This paper predicts a new kind of gravitational-wave signal coming from a hidden or “dark” sector of particles. The authors show that when a discrete symmetry called Z2DW is broken in that sector, the resulting phase change can produce measurable ripples in space-time. If the change is sudden enough, the spectrum can show two separate peaks in frequency — a distinctive twin-peaked pattern.

The researchers computed the expected gravitational-wave spectrum for two cases. If the symmetry breaking happens as a smooth, second-order transition, the only gravitational waves come from the later annihilation of domain walls. Domain walls are large-scale structures left behind when a discrete symmetry is broken. The authors assume a small bias from quantum-gravity effects that makes those walls collapse and produce waves.

If, instead, the transition is first-order — meaning it proceeds by the sudden nucleation and growth of bubbles of the new state — then there are two separate sources of gravitational waves. One peak comes directly from the violent bubble collisions and related dynamics of the first-order transition. A second peak comes later from the annihilation of the same biased domain walls. Together these give a twin-peaked signal in the computed spectrum.

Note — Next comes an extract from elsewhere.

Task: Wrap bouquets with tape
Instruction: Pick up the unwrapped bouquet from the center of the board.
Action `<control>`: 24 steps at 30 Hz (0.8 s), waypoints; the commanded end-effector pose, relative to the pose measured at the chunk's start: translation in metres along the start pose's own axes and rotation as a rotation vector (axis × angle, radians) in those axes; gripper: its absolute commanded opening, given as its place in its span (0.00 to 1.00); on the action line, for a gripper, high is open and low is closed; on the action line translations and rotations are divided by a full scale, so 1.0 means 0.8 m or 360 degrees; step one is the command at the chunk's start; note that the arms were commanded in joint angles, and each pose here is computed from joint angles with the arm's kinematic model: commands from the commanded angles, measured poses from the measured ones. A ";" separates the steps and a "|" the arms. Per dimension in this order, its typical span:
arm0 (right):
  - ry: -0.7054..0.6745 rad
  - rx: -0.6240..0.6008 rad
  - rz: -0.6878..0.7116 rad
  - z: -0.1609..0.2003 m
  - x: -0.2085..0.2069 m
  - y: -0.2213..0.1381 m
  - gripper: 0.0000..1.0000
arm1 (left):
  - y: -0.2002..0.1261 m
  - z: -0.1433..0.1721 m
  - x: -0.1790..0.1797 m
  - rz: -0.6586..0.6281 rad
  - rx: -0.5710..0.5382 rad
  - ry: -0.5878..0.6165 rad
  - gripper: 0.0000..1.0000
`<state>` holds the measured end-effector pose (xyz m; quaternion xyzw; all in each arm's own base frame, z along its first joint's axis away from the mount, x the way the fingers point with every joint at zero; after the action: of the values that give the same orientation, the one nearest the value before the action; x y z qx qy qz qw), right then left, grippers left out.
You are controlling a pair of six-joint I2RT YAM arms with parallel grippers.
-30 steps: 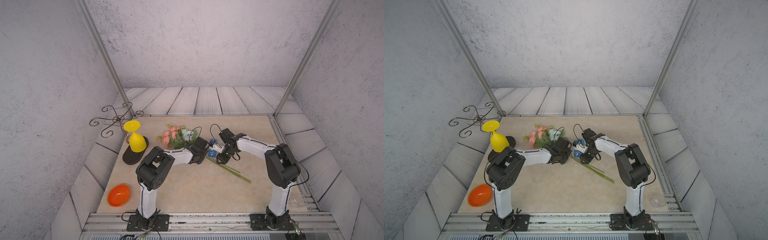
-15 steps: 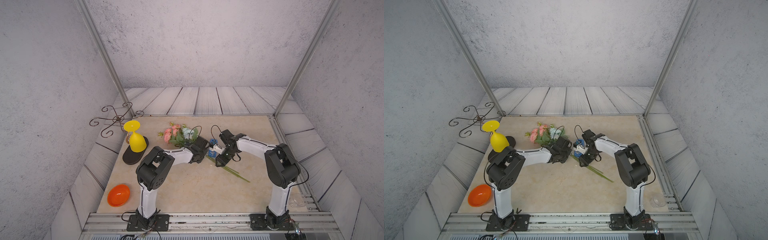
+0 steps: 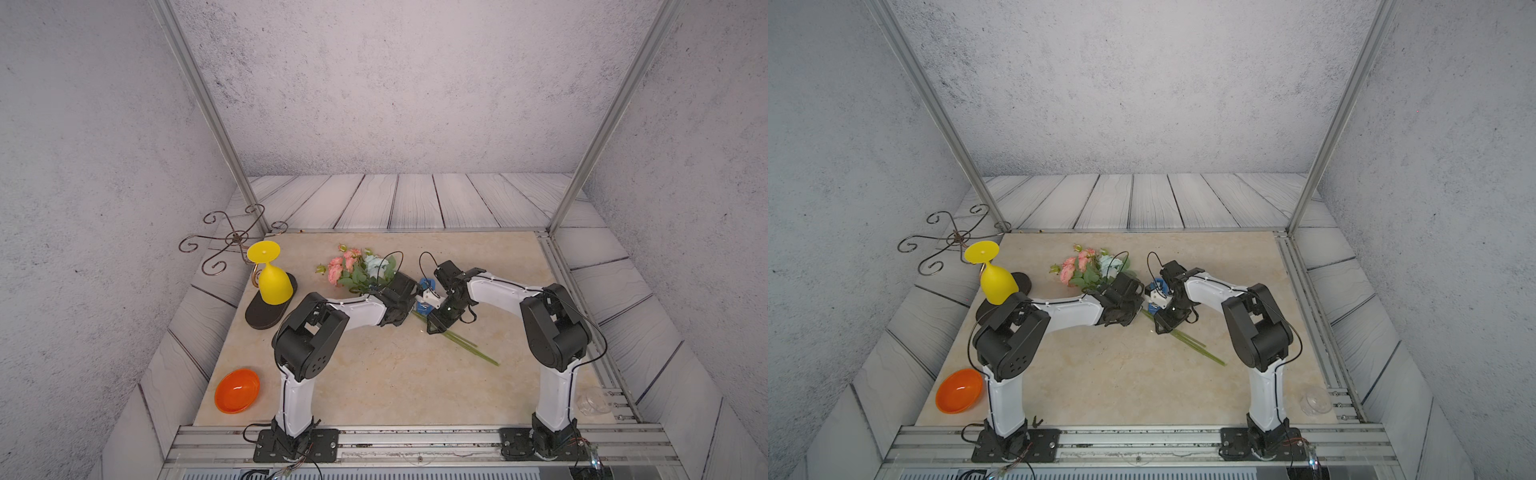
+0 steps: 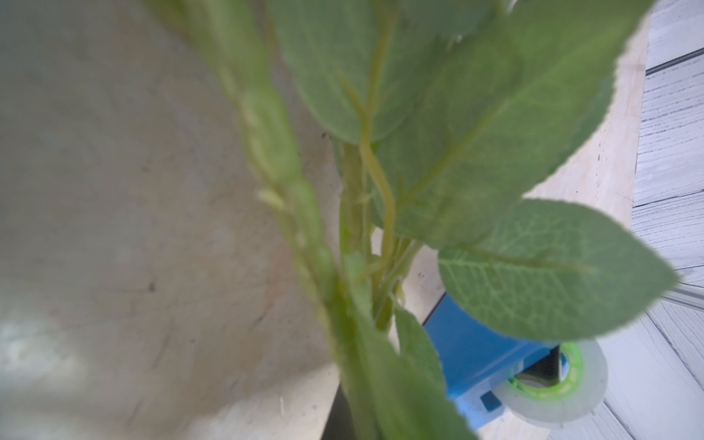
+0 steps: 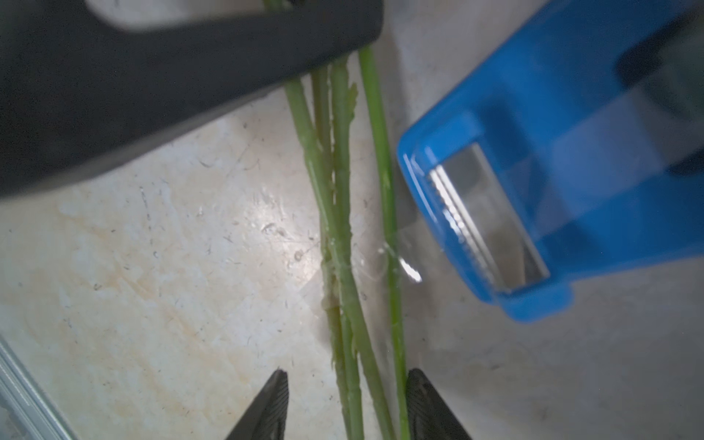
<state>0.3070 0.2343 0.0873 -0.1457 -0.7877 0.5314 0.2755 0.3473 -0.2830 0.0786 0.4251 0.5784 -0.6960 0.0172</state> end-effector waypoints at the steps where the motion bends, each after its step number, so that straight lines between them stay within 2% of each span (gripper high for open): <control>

Both scenarios arise in a simple particle model the authors study. A scalar singlet field that is odd under the Z2DW symmetry acquires a non-zero vacuum expectation value. That change triggers the phase transition and the domain-wall formation. The paper also adds a second scalar, an electroweak-style doublet that is odd under a different Z2DM symmetry. This extra scalar strengthens the phase transition and leads to fermionic dark matter produced by the freeze-in mechanism. The authors report that this setup can reproduce the observed dark matter abundance.